The Muslim Brotherhood must understand that only political parties who recognize both the Jordanian and Egyptian peace treaties with Israel can be allowed to participate in any new elections. Democracy must not be a vehicle toward war. On the contrary, democratic freedoms are more likely to succeed in a regional atmosphere of peace with economic development. For without a warm peace and true pluralistic democracy, Arab economic development has shown itself to be shallow and filled with only empty rhetoric. The new US paradigm must encompass jobs and rising income for all the countries of the region. Poverty breeds hate, and hate is far too plentiful in the Middle East.

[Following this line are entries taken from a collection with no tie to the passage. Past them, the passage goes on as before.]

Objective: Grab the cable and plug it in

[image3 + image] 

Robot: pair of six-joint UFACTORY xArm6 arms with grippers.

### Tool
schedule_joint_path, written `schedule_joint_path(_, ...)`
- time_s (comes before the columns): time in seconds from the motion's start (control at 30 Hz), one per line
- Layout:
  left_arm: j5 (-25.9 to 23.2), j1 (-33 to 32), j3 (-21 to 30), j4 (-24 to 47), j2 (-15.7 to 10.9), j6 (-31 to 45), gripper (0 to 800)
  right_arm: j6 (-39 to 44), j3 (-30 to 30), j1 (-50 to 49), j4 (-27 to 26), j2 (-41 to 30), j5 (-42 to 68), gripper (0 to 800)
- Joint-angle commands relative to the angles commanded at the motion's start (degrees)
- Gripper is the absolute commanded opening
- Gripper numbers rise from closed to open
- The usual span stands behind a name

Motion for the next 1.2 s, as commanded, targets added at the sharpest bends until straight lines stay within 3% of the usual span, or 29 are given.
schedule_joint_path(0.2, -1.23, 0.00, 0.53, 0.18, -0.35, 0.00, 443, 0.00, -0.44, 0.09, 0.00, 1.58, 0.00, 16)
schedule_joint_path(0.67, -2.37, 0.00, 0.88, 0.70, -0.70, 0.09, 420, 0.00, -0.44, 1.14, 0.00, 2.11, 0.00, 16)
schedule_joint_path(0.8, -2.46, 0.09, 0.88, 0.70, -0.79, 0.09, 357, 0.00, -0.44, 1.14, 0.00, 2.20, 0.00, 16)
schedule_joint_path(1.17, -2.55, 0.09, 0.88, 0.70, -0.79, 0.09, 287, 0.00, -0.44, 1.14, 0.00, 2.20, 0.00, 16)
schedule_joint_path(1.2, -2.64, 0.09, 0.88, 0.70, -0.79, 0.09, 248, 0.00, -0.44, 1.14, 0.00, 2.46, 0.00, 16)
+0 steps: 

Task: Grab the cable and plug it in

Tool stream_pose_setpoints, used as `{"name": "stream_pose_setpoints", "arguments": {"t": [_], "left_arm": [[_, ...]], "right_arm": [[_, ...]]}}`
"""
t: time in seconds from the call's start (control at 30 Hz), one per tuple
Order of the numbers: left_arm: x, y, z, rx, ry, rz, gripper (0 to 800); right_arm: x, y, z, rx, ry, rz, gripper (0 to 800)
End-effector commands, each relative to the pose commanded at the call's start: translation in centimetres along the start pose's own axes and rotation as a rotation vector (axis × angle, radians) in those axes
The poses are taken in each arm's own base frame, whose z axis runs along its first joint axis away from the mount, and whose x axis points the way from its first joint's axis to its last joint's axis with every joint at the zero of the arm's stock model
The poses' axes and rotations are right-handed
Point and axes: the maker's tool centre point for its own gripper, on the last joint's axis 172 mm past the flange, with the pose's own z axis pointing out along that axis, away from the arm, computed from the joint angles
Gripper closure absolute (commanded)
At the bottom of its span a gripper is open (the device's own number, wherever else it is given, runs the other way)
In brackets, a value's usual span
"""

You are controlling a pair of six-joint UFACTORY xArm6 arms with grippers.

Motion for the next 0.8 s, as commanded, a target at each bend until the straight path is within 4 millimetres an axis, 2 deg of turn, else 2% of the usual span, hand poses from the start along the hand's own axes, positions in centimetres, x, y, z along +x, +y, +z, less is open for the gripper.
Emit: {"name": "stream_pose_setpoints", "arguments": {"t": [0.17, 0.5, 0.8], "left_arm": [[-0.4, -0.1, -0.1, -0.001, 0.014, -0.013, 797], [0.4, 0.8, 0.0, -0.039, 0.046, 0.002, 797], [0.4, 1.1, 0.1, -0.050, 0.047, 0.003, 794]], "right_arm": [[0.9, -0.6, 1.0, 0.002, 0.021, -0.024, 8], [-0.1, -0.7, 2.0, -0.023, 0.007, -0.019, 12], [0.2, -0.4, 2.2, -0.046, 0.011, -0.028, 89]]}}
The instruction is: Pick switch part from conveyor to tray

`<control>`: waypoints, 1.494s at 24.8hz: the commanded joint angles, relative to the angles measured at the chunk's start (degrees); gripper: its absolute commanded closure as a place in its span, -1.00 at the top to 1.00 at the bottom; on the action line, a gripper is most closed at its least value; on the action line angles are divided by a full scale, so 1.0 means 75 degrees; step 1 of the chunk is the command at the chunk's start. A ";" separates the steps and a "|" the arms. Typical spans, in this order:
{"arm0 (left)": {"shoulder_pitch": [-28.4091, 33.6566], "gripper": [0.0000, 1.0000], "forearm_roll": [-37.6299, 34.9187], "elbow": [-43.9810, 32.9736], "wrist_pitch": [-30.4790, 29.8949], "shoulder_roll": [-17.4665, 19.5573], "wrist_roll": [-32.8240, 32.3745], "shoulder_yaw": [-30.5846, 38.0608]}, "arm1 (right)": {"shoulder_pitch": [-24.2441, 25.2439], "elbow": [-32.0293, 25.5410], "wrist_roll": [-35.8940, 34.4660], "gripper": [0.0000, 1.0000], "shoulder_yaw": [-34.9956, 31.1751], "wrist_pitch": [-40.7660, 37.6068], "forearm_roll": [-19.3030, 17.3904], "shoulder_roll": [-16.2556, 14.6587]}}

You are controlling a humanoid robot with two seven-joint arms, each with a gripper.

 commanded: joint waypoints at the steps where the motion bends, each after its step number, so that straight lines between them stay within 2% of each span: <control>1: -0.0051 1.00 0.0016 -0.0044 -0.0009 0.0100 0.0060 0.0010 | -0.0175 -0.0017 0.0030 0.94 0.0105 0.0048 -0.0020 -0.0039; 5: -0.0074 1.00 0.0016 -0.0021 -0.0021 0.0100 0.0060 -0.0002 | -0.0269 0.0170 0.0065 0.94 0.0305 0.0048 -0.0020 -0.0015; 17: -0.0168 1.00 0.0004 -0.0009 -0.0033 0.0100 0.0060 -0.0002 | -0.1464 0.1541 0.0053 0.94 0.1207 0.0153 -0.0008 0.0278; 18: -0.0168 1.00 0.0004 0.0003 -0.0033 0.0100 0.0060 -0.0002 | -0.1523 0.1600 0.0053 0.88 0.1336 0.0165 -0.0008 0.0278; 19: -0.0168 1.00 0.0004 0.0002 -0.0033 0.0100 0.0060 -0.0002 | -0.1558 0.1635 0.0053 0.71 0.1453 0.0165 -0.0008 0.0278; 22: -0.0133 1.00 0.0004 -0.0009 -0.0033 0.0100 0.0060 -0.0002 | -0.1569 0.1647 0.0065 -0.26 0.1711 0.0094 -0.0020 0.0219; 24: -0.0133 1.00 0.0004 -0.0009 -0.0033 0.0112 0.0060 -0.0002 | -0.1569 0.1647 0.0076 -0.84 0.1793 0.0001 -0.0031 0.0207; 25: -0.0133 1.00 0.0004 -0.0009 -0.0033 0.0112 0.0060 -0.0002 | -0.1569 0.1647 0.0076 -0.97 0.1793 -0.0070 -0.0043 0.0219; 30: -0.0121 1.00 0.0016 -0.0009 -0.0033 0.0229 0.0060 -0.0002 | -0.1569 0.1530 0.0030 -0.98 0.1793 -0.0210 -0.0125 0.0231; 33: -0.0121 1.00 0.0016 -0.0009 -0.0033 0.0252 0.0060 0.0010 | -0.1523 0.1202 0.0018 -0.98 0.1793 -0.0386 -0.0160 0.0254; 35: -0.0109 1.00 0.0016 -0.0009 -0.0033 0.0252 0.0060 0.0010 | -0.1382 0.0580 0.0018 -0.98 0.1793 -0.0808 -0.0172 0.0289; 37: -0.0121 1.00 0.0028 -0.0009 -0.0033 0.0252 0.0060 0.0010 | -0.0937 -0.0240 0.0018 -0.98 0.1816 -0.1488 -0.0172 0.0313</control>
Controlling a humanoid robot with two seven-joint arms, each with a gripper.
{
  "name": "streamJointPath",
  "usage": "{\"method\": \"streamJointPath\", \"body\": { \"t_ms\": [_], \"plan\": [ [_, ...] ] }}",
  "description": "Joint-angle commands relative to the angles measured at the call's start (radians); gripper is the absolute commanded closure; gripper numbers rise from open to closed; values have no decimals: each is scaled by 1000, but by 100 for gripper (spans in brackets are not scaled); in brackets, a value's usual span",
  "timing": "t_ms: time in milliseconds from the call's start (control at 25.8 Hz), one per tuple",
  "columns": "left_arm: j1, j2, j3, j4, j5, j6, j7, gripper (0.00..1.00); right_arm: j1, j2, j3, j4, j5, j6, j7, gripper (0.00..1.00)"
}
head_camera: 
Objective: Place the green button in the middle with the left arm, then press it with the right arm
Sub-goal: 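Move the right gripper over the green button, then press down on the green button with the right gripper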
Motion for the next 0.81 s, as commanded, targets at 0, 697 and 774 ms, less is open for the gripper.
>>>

First and foremost, the US must stand behind UN Resolution 242 and not allow its European allies to abandon it. As a true friend of Israel, Washington must understand that the West Bank cannot be allowed to become the sole property of either people. This is precisely why Oslo failed. In these disputed territories, the US position must be one of shared rule through direct negotiations. Elections leading to a new government could be extended to include potential statehood within the strict concept of political condominium (shared rule). The basis for this shared rule is to be determined through direct negotiations by the parties themselves. Palestine can exist as a state, but only in direct cooperation with Israel. It is vital that Israeli-Palestinian security coordination continue throughout the course of the new peace paradigm. The future of the two Arab democratic polities, on the East Bank and the West Bank, must be determined by the citizens of Jordan and their counterparts west of the river. This can be achieved through constitutional referendum.
The continued US support for absolute monarchy in the Middle East must end. Political rule by kings is not an American value. Too many have died for freedom (from 1776 on) for the US not to support rule by the people. The president of the United States must challenge his good friends in the Arab world to stand up for liberty. The future of the entire region can still be a spring of hope. President Obama must be at the forefront in order to convince the Jordanian monarch to take the lead. Democracy is the only way forward. King Oslo (the failed paradigm) is dead. Long live the new paradigm.

About the Author
Steven Horowitz has been a farmer, journalist and teacher spanning the last 45 years. He resides in Milwaukee, Wisconsin, USA. During the 1970's, he lived on kibbutz in Israel, where he worked as a shepherd and construction worker. In 1985, he was the winner of the Christian Science Monitor's Peace 2010 international essay contest. He was a contributing author to the book "How Peace came to the World" (MIT Press).